Council leader Richard Olszewski speaking at last week’s meeting
Labour councillor Richard Olszewski, the leader of the council, said: “I too am disappointed that we’re only able to cut the turf, so to speak, on them now. We all wanted them earlier.”
But he added: “In castigating us, for delay – he’s (Cllr Simon) forgetting the fact that we had a bit of an interruption called Covid. That affected everything both in the ability of businesses to get going in construction again, let alone its financial impact on the council.

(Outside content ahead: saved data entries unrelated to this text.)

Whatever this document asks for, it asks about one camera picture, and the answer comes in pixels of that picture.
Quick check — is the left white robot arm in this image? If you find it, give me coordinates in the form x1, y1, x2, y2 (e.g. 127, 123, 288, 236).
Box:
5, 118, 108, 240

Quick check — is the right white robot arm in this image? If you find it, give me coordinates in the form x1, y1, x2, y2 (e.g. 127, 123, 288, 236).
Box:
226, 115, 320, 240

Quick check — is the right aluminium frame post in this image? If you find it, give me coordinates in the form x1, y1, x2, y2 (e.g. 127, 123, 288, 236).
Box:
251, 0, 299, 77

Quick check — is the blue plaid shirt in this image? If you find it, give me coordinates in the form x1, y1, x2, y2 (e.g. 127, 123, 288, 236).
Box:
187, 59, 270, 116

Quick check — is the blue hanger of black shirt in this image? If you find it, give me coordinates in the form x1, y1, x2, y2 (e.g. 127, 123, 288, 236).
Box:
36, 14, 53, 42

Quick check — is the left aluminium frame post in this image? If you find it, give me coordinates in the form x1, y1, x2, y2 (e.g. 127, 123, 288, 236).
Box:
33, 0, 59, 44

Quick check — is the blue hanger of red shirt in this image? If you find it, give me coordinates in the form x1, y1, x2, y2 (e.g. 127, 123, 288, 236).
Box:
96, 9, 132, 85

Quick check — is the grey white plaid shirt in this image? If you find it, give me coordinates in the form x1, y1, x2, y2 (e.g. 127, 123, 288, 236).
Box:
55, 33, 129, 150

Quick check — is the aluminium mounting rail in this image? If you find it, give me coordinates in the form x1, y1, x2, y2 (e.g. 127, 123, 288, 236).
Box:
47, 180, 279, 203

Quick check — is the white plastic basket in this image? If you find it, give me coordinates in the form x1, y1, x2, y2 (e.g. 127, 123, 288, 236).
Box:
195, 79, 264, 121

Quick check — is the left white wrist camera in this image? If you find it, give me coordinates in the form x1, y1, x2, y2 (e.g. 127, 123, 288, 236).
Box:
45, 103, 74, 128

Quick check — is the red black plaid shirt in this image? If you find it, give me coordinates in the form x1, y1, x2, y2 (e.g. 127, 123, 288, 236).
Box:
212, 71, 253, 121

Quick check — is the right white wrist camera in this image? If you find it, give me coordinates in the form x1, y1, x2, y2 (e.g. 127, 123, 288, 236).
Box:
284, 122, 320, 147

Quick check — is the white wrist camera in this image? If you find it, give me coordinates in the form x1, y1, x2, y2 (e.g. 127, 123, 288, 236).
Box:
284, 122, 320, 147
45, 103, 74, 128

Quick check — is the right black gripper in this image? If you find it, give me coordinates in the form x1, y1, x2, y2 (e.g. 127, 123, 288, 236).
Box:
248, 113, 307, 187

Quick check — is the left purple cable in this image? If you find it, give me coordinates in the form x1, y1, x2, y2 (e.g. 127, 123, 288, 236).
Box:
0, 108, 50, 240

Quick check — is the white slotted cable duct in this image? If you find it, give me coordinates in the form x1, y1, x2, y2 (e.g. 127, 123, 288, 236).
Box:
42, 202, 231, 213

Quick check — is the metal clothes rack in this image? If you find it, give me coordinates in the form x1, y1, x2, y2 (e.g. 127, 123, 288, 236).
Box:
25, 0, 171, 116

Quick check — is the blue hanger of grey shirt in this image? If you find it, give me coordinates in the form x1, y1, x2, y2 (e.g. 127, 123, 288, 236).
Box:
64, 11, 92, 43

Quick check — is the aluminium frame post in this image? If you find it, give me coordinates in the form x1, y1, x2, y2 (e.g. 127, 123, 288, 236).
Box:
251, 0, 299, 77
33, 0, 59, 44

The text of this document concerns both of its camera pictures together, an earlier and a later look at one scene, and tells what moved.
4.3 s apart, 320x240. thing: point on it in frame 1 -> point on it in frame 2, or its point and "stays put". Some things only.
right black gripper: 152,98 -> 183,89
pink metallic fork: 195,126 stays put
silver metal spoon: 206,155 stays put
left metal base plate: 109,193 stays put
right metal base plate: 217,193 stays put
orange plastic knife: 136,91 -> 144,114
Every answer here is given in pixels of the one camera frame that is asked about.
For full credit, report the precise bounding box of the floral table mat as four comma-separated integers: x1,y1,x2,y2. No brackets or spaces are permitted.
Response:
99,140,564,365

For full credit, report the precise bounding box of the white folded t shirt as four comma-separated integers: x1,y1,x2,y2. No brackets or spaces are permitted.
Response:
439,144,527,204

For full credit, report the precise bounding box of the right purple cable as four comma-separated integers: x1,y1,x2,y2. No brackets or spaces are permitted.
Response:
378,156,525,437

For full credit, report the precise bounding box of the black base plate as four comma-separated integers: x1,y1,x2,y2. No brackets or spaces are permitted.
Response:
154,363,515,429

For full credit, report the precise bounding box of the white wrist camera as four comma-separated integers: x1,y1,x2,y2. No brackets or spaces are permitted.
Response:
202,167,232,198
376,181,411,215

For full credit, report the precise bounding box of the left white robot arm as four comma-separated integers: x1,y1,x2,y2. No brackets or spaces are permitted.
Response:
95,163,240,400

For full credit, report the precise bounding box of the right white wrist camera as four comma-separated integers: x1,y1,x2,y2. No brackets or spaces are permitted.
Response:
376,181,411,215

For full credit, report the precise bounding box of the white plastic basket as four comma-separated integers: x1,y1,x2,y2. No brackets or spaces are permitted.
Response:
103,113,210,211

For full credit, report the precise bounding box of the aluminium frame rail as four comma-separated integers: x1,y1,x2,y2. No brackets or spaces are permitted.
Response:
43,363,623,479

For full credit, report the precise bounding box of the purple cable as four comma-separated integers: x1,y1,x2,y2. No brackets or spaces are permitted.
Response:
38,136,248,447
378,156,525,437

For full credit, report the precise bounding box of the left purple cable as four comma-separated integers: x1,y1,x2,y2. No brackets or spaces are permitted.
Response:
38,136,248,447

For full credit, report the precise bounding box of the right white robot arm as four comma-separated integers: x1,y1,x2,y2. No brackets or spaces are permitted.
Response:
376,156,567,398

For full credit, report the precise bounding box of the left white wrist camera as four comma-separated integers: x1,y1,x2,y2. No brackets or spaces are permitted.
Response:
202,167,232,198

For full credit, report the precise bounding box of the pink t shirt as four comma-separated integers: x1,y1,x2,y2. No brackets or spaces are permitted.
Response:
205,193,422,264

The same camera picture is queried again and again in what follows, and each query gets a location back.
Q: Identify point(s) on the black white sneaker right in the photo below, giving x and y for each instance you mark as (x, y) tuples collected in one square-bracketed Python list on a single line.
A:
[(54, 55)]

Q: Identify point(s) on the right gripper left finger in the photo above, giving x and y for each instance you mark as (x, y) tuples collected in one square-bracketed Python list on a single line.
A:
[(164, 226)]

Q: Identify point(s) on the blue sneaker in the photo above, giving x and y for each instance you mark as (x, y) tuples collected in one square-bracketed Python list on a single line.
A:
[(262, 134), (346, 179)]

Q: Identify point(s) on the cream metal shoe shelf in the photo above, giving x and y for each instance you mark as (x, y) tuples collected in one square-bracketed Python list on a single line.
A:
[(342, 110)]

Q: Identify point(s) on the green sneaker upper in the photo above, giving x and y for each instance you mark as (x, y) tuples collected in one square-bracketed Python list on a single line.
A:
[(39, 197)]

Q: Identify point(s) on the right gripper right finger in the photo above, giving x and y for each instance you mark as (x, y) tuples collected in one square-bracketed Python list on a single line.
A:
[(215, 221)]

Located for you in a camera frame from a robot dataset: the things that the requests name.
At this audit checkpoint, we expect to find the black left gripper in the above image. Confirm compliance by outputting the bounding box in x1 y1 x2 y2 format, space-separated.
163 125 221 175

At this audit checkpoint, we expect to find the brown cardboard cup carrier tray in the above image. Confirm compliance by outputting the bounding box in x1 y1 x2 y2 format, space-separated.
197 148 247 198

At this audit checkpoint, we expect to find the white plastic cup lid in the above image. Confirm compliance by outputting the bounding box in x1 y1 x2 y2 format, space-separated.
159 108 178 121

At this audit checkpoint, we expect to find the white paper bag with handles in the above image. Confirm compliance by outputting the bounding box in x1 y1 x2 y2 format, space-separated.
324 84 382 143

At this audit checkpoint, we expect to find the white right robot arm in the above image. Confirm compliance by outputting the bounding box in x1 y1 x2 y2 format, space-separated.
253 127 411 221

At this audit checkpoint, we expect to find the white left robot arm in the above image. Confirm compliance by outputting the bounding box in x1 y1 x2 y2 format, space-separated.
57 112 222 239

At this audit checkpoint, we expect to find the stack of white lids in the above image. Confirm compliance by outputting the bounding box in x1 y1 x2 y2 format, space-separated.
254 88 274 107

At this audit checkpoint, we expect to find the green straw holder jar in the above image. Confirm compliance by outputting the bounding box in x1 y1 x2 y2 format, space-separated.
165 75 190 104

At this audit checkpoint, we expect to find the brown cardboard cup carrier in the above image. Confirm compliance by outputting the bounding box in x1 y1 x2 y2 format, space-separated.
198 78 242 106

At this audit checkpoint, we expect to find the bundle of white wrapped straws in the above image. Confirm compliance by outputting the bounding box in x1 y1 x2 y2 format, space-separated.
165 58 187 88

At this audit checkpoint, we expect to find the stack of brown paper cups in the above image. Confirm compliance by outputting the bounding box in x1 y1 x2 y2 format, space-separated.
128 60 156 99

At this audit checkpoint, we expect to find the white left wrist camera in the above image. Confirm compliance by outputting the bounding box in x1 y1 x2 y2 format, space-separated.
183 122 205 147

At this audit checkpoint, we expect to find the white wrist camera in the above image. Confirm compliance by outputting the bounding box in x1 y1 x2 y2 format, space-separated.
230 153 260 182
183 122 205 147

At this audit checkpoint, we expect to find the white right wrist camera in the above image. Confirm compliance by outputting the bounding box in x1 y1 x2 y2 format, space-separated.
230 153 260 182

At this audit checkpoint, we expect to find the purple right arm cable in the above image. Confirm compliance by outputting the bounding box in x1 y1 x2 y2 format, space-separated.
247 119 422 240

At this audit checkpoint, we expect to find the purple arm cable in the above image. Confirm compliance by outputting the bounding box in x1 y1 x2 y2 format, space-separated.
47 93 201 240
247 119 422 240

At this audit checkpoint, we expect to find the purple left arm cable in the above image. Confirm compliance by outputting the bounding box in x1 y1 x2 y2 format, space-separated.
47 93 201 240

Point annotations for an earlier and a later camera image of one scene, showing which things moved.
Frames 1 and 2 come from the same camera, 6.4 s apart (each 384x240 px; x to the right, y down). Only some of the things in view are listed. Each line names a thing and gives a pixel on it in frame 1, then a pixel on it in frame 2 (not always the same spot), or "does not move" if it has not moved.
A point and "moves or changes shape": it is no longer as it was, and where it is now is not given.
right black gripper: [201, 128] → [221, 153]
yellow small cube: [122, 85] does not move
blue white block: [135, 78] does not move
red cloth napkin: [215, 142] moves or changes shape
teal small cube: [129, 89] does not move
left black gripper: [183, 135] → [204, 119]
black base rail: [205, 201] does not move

“Not just in terms of our revenue, but the inflation that we subsequently faced which undermined the financing, and everything else we were trying to do. So it’s important to bear in mind context rather than going for cheap jibes about things not happening.”
He said the new Labour government had this week trebled an emergency rough sleeping fund, and that urgent help had been sent out in January when the severe weather event protocol – known as SWEP – was activated. Cllr Olszewski said
Camden had “seen a 51 per cent increase in numbers sleeping rough”, telling the meeting that the council was working hard to tackle the process and was receiving £5.2million in a “homelessness prevention grant” to use.